In the opening scene Julia and her husband Paul (Stanley Tucci) arrive in post-war France where he is posted as an American cultural attaché. Julia, feeling at a loss, enrolls in a French cooking school and unexpectedly, surprisingly, discovers she has a talent as well as a passion for cooking.
The film then jumps ahead in time to 2002, and introduces Julie Powell, a frustrated writer, stuck in a confining office job, who decides to cook all the recipes in Child's book, "Mastering the Art of French Cooking," and keep a daily blog of her experiences.
Director Nora Ephron masterfully weaves the two parallel lives together, separated by 50 years, and creates a wonderful recipe for one of her best films to date.
It would be malpractice not to mention the many wonderful performances in "Julie and Julia," beginning, of course, with that of Streep. She inhabits Child. It is a stunning transformation. Child was a large and generous personality, effusive and expressive, hooting and laughing to the point of caricature. But never, not for a moment, does Streep allow her character to become any more or less than deeply human and transfixing and completely Julia. It's an unparalleled performance, subtle, nuanced and comic, one that is breathtaking in its craftsmanship. Ditto for the incomparable Tucci. He is masterful, nurturing constantly the chemistry between Julia and himself, able to speak volumes with one expression, capable of being absolutely still as a scene develops around him (recall his sterling performance in "The Devil Wore Prada," wherein he was also teamed with Streep). As well, Amy Adams, playing against Streep, though they never meet, is perfect as the neophyte who bubbles with passion for the art of a recipe and reacts to every obstacle with emotion that is authentic and spot on. She is a consummate actress.
If there is undiluted joy to be found in film, Ephron has captured it in this very special movie.
"District 9" is a strange though stylized science-fiction film that takes many of the assumptions of the genre and turns them upside down.
Sometime during the early '80s, a starship the size of a small city seems to have stalled out and now hovers above Johannesberg, South Africa. There is no sign of life. Eventually, the hull is penetrated and over a million starving, disoriented aliens are discovered inside and then transported to a shantytown on the outskirts of JoBurg where they live for some 20 years behind barbed-wire, forming a type of ET apartheid. They are tall, crustacean-looking bipeds, called, by the locals, Prawns.

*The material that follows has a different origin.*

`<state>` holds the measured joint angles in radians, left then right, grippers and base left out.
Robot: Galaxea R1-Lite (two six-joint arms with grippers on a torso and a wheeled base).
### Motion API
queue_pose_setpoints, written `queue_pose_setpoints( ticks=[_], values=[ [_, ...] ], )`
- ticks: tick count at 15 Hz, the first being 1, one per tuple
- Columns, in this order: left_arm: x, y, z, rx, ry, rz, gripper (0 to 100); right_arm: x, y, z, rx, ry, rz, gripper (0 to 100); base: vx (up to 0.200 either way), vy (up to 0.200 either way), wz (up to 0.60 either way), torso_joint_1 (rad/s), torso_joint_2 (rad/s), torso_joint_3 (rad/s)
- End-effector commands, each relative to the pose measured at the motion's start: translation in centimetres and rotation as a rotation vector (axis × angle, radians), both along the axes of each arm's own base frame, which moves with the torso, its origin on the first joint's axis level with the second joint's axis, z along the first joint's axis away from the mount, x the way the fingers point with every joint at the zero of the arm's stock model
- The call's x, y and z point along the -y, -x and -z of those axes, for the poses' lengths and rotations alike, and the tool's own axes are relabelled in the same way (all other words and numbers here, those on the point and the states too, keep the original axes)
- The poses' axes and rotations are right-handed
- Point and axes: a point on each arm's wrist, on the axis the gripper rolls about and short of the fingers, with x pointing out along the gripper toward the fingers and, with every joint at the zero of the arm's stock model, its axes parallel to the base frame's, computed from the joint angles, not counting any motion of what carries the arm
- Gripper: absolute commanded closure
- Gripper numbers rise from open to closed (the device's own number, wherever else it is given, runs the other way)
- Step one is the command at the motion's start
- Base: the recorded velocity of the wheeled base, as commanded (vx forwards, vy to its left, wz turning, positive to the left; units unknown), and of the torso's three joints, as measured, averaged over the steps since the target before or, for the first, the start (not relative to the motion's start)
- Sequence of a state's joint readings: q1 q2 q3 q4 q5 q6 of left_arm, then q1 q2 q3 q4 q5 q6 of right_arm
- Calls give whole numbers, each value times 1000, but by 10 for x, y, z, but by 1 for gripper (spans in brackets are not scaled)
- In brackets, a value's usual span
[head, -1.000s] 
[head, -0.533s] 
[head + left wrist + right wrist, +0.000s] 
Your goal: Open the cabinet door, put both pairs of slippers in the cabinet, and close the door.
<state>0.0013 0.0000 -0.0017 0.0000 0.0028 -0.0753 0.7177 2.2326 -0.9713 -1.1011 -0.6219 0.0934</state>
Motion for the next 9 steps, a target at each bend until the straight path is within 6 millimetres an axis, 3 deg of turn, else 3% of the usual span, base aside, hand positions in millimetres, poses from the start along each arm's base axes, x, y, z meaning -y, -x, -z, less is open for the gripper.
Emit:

The Prawns, though far more advanced technologically, seem surprisingly passive, and have been unable to negotiate with the powers that be to return them to the mother ship and have chosen instead to live passively in their sprawling ghetto. Of course, the film is filled with illogical holes; however, there is a story of sorts that holds the narrative together. But it has little to do with character, but more to do with a fugitive chase that takes an oblivious white administrator into the embrace of the Prawns when he discovers that he is morphing into a Prawn himself.
There is embedded in the film a not-too-subtle allegory regarding the 40 years of apartheid suffered by black Africans at the hands of the white ruling class, resulting in sprawling townships of grim poverty and violence. That is the setting for the film, to include a washed-out JoBurg that seems almost equally inhospitable.
Who is the audience for the film? Likely those sci-fi fans who will welcome director Neill Blomkamp's willingness to explore the many permutations of ETs arriving on earth, in some ways not dissimilar from "The Day the Earth Stood Still," only in the case of "District 9," everything is given a unique and intriguing twist.